Tuttavia, aggiunge, “gli investitori che sperano che una seconda presidenza Trump possa incrementare i rendimenti potrebbero rimanere delusi”. L’analisi di Schroders mostra, infatti, “che il ritorno di precedenti presidenti ha generalmente registrato rendimenti nominali più bassi in tutte le principali asset class, ad eccezione dei rendimenti dei Treasury a 10 anni. Ma non ci sono solo cattive notizie. L'inflazione è stata storicamente più contenuta durante i secondi mandati presidenziali, anche escludendo i tassi elevati registrati durante le amministrazioni di Jimmy Carter e Ronald Reagan alla fine degli anni ‘70 e all'inizio degli anni ‘80. Inoltre, il Pil è stato generalmente più alto e la disoccupazione più bassa rispetto ai primi mandati”.
Bisogna sottolineare comunque che l’andamento dei mercati negli anni è stato condizionato anche da fattori al controllo del presidente come gli shock energetici degli anni '70, la crisi finanziaria del 2007-2008 o il Covid e le sue conseguenze su cui si sono sovrapposte le presidenze di Biden e Trump.
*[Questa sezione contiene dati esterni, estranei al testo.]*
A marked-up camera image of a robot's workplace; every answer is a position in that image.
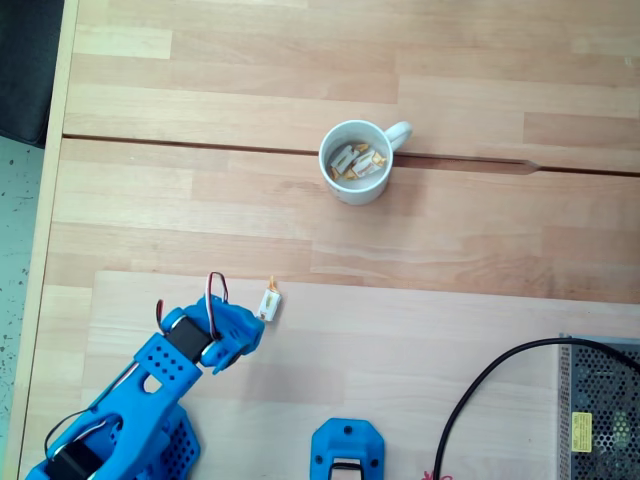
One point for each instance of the wrapped white orange sweet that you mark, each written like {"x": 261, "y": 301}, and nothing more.
{"x": 367, "y": 166}
{"x": 343, "y": 157}

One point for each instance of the light wooden board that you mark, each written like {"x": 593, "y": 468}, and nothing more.
{"x": 375, "y": 360}

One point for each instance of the white yellow sweet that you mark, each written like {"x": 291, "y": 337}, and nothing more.
{"x": 269, "y": 305}

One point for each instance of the white ceramic mug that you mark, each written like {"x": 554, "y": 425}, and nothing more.
{"x": 357, "y": 192}

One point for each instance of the metal mesh power supply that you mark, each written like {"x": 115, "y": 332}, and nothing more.
{"x": 605, "y": 400}

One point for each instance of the black chair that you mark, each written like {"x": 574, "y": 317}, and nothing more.
{"x": 27, "y": 65}

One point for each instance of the blue printed base part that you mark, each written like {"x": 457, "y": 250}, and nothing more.
{"x": 347, "y": 440}

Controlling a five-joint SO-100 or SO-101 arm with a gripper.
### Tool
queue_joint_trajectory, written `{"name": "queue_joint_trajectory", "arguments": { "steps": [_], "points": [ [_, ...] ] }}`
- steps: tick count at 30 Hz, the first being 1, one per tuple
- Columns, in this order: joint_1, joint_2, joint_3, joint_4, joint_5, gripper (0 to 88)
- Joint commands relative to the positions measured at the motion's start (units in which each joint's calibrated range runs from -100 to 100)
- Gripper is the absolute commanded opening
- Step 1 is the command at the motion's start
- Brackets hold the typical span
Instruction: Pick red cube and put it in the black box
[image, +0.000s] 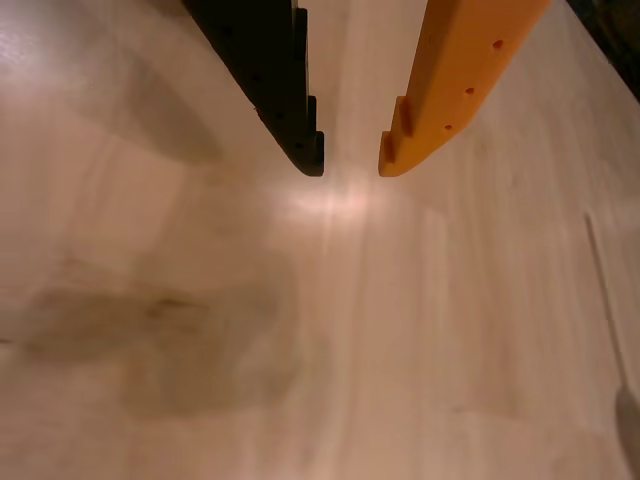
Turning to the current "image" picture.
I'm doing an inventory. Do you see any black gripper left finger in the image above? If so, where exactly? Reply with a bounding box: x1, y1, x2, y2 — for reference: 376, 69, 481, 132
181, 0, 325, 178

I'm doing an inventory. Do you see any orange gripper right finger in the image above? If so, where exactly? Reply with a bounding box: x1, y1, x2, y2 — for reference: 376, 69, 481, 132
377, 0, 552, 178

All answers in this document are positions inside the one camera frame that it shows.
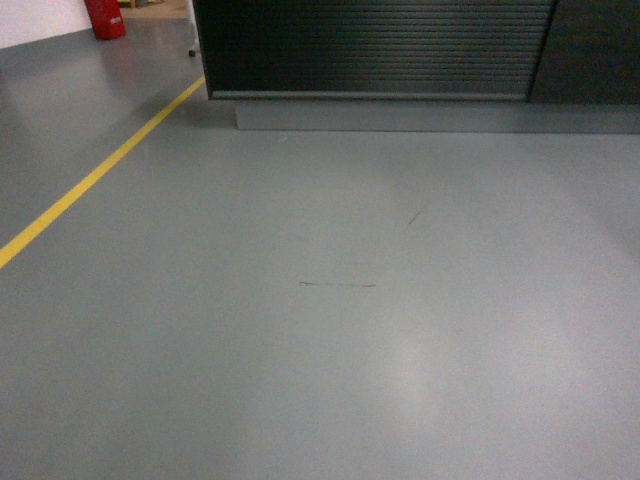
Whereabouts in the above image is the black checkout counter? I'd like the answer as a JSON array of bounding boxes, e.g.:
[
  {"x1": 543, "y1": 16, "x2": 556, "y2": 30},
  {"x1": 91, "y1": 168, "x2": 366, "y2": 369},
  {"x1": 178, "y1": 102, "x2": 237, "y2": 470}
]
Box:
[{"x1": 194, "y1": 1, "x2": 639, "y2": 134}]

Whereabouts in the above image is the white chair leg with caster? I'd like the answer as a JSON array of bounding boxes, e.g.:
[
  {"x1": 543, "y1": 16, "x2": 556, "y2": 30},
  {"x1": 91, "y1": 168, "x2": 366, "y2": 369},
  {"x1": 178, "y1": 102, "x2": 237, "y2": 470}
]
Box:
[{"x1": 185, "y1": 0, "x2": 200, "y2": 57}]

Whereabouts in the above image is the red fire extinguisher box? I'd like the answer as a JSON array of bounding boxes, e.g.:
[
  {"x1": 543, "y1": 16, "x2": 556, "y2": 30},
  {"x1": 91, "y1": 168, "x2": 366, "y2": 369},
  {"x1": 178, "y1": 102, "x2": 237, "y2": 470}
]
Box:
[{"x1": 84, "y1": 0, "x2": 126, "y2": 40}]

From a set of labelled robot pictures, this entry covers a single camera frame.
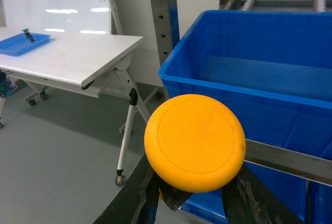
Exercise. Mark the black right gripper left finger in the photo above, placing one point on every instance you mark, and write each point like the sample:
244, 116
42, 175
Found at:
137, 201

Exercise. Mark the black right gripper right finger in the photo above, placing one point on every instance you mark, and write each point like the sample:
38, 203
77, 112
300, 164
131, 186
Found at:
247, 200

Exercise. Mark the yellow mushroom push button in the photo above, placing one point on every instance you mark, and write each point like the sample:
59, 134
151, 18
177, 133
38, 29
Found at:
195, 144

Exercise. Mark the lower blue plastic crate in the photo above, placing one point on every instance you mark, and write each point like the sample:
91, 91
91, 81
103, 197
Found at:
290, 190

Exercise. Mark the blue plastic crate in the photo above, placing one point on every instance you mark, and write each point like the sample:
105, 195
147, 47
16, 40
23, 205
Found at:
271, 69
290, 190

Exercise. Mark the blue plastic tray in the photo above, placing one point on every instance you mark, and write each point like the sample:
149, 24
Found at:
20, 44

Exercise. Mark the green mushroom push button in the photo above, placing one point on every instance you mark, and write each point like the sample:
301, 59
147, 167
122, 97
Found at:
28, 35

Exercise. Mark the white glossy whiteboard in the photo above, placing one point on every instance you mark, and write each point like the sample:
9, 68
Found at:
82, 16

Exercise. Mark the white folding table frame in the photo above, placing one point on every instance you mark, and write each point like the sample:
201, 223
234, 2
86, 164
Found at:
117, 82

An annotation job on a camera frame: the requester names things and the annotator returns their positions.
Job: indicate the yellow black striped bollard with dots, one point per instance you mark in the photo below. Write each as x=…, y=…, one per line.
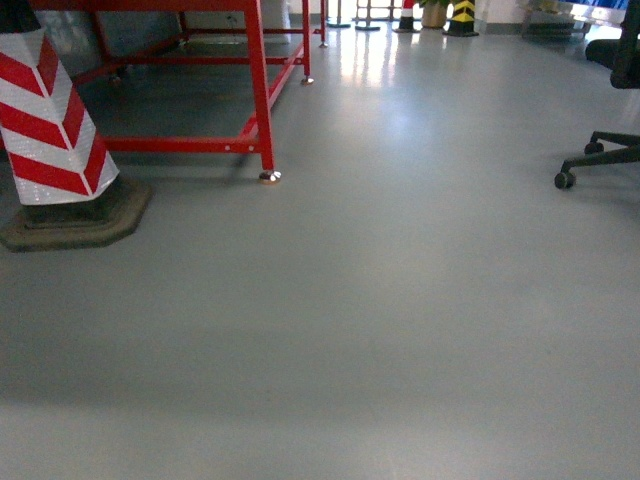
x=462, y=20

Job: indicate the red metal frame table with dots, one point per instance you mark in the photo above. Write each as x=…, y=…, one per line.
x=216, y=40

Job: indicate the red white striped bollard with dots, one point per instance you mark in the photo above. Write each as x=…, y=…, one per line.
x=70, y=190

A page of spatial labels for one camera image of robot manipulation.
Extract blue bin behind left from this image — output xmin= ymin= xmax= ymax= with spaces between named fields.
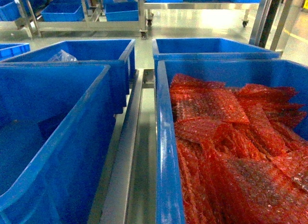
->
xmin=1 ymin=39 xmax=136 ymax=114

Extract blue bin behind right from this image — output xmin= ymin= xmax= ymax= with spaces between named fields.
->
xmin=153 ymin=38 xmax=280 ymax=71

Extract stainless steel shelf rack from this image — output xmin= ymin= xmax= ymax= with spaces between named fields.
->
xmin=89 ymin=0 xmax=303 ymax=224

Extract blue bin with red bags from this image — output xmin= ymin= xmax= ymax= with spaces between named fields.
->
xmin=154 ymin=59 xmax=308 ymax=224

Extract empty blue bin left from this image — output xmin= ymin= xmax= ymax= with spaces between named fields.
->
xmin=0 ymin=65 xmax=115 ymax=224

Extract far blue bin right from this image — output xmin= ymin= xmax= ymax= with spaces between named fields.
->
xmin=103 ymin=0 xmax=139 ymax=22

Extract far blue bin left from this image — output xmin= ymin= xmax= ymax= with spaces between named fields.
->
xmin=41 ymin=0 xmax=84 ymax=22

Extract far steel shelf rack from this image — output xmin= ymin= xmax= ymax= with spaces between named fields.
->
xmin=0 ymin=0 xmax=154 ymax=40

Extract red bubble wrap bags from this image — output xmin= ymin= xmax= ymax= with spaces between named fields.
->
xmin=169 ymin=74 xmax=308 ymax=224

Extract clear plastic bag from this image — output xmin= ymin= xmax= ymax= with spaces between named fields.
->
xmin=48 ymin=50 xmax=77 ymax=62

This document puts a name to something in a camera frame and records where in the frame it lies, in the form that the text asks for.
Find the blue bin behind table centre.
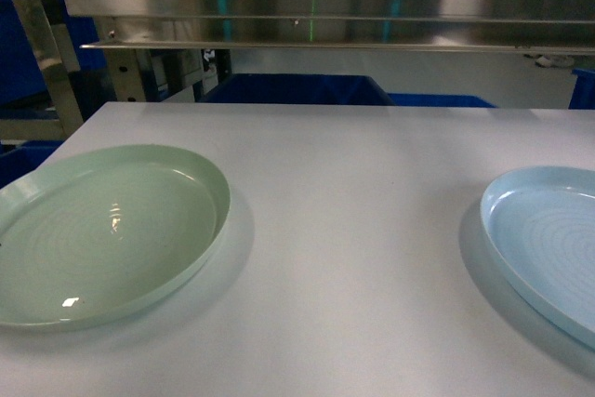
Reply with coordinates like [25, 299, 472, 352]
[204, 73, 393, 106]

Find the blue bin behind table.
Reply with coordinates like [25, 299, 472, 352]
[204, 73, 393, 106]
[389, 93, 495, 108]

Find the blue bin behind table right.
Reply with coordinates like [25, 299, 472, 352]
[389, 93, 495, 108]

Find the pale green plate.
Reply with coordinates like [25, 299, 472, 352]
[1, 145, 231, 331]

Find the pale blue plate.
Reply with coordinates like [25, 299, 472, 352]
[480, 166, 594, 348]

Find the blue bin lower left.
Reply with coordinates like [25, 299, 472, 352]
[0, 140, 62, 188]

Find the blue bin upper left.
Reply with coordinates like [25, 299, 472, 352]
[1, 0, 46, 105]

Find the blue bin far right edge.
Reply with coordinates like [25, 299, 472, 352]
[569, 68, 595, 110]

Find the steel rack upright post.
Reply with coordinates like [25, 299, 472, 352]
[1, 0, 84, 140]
La competizione avvantaggia gli investitori
Interessanti opportunità per gli investitori potrebbero derivare da una situazione di stallo in Campidoglio. “I governi divisi sono costretti a scendere a compromessi, il che serve a moderare le inclinazioni più estreme di ciascun partito, offrendo agli investitori uno scenario più stabile”, chiarisce l’esperto. “Dalle elezioni presidenziali del 1948, l’azionario statunitense ha registrato rendimenti totali del 14,3% in media in uno scenario di Congresso diviso, rispetto a un più modesto aumento del 13% con un parlamento unificato. Questa divergenza è ancora più ampia se si considera il partito di appartenenza: i presidenti democratici hanno registrato guadagni del 18,8% in presenza di un Congresso diviso, contro il 12% dei loro omologhi repubblicani”.
In conclusione, esamina Brown, “sebbene ci sia ancora molto da fare prima delle elezioni del prossimo anno, il fatto che la competizione si preannunci serrata dovrebbe essere una buona notizia per gli investitori”.